Friday, January 27, 2012

Super Mario Bros. 2: The Lost Levels


Just rewatched Cardcaptor Sakura: The Movie, signaling the halfway mark through the series run. One of my favorite anime series ever, which prompts an annual session every Spring. Little early this year, but with the PS3 MIA I'm hitting the Netflix and TV series discs hard.

Now on to a cop-out of a review brief mention on an expansion:

Such a kind smile for a soul-crushing game...


Super Mario Bros. 2 (or Super Mario Bros: The Lost Levels) is the first sequel to the original NES classic initially released in Japan that was eventually brought overseas via the Super NES compilation Super Mario All-Stars. It's more akin to a 1.5 or add-on DLC than a real sequel, since it's basically the same game with its difficulty cranked up to eleven.

One significant change included what would be a recurring difference in physics between brothers Mario and Luigi that would endure to this day. Mario, ever the everyman, controls exactly the same as in the first game, while green-clan younger brother Luigi could now jump higher and have less traction than his big brother. The levels themselves were hellishly more haphazard and devious, requiring an acute sense of the game's controls, physics and good memorization.
Enemies are everywhere, pitfalls are plentiful and hope is all but murdered by pure skill awaiting you to challenge it.

To this day, it's the only main Mario title that I have yet to beat, though the Nintendo Hard difficulty spike is a welcome albeit cruel challenge to my gamer cred.
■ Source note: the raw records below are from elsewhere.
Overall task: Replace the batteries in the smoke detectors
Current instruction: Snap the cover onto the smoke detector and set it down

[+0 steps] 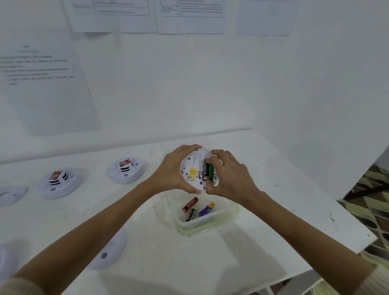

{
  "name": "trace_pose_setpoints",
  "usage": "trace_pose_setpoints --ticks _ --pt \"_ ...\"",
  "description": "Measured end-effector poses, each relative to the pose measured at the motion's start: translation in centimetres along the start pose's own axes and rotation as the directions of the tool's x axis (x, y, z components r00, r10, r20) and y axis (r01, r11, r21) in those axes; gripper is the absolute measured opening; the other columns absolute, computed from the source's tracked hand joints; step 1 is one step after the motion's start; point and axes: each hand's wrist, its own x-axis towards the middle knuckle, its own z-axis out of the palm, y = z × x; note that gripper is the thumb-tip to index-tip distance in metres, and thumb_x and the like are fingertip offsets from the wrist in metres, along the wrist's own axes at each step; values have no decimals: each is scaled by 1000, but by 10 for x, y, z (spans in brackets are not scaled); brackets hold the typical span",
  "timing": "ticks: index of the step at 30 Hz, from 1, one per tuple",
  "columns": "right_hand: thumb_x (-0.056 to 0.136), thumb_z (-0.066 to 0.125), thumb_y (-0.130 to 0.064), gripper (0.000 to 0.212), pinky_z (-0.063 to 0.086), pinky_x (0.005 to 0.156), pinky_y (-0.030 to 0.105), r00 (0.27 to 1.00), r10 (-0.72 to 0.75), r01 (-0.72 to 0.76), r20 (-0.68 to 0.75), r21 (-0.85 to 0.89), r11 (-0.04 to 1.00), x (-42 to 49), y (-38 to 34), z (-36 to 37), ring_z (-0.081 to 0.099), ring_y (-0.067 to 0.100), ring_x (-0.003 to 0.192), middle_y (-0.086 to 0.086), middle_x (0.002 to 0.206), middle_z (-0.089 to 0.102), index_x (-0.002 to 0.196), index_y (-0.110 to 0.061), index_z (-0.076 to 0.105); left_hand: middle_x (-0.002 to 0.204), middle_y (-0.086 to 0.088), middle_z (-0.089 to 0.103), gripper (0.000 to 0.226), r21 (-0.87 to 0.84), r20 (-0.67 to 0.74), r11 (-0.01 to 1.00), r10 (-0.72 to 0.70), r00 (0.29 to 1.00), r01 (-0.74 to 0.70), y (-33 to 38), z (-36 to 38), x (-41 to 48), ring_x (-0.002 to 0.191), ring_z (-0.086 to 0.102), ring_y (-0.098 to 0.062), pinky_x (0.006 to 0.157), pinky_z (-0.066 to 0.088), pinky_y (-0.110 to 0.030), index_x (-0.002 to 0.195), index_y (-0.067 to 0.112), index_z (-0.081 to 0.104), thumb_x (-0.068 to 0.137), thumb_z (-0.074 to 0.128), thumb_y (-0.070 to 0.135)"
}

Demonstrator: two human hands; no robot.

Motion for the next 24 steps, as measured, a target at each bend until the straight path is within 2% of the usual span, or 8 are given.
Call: trace_pose_setpoints --ticks 3,5,9,11,13,17,20,24 --pt "55 78 -24 56 37 49 23 1000 -8 8 11 45 999 2 4 -1 61 33 96 15 114 61 104 -3 61 120 22 45 99 13 5 1000 -1 1000 1 0 -4 0 108 43 15 92 38 -6 127 28 41 39 79 52" --pt "63 72 -28 52 38 54 23 1000 -18 19 -11 73 997 1 9 -3 60 29 101 11 120 59 110 -8 61 121 17 46 101 42 16 999 -3 1000 2 -2 -7 0 108 41 18 90 35 -2 129 26 41 40 78 53" --pt "70 53 -42 49 23 44 7 998 -34 39 -46 109 993 -1 14 -1 57 19 97 4 119 59 115 -22 60 120 13 46 107 88 23 996 -12 1000 10 -4 -12 5 107 38 22 86 30 3 134 19 42 40 76 56" --pt "74 49 -43 48 19 47 4 998 -46 52 -50 115 992 -3 14 5 49 15 101 5 124 54 120 -29 56 121 13 45 107 101 26 995 -7 1000 4 -5 -14 8 107 37 22 86 30 3 135 18 41 40 76 56" --pt "76 52 -43 45 24 50 5 997 -53 60 -64 113 992 -6 14 9 44 15 105 8 126 51 118 -31 59 122 13 44 108 112 41 994 0 999 -5 -7 -16 11 107 38 21 87 31 3 136 16 41 41 77 55" --pt "74 61 -40 30 35 58 16 979 -134 147 -155 77 986 -6 13 12 46 17 101 7 117 53 99 -25 68 122 11 44 107 137 45 991 0 999 -6 -14 -17 11 103 39 9 87 29 3 135 19 40 41 84 46" --pt "76 60 -37 21 40 56 18 965 -210 225 -155 82 971 -7 13 17 47 15 96 1 109 51 89 -21 66 122 11 44 106 141 34 990 9 999 -14 -18 -20 9 103 40 6 87 30 2 135 21 39 42 79 53" --pt "80 58 -47 29 49 59 24 982 -141 166 -129 213 963 -10 12 22 46 10 99 1 109 56 94 -23 66 123 9 45 105 140 18 990 9 1000 -12 -21 -25 6 104 40 5 88 31 2 135 20 39 43 78 54"
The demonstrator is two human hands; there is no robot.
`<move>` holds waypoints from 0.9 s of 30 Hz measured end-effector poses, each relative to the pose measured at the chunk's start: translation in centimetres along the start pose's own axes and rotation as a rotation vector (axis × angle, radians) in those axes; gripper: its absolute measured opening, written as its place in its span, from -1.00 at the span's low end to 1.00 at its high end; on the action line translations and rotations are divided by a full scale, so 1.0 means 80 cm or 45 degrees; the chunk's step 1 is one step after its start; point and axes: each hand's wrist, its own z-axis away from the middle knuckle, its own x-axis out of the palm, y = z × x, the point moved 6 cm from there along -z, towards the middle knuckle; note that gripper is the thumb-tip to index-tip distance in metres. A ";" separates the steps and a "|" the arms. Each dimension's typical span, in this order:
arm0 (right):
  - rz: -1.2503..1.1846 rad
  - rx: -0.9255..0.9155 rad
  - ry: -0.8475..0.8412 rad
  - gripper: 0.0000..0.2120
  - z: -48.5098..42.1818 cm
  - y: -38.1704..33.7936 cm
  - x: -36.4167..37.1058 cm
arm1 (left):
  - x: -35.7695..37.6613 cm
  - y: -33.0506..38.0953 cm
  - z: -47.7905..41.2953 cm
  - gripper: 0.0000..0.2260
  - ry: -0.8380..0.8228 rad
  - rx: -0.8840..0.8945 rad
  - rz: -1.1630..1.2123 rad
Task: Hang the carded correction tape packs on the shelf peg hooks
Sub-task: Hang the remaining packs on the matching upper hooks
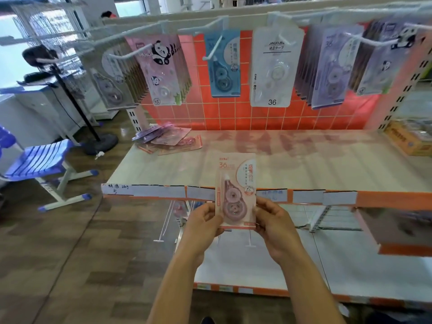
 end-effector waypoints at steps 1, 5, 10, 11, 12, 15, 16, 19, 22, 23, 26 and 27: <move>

I've gotten only as far as World 3 on both my All-Stars and Virtual Console files, and this game allows Game Overs to restart on the World when the plumber fell instead of starting back on 1-1 as in the original. It's a helpful, if a bit ego-damaging, feature as far as borderline-taunting gestures go.

Other than that, I don't actually rank the title with the other main installments, as I take the International version of Super Mario Bros. 2 over The Lost Levels. Our remodelled version of Doki Doki Panic was much more influential in the series as a whole, and is also much more enjoyable as the black sheep of the Main Series games. So nyeah.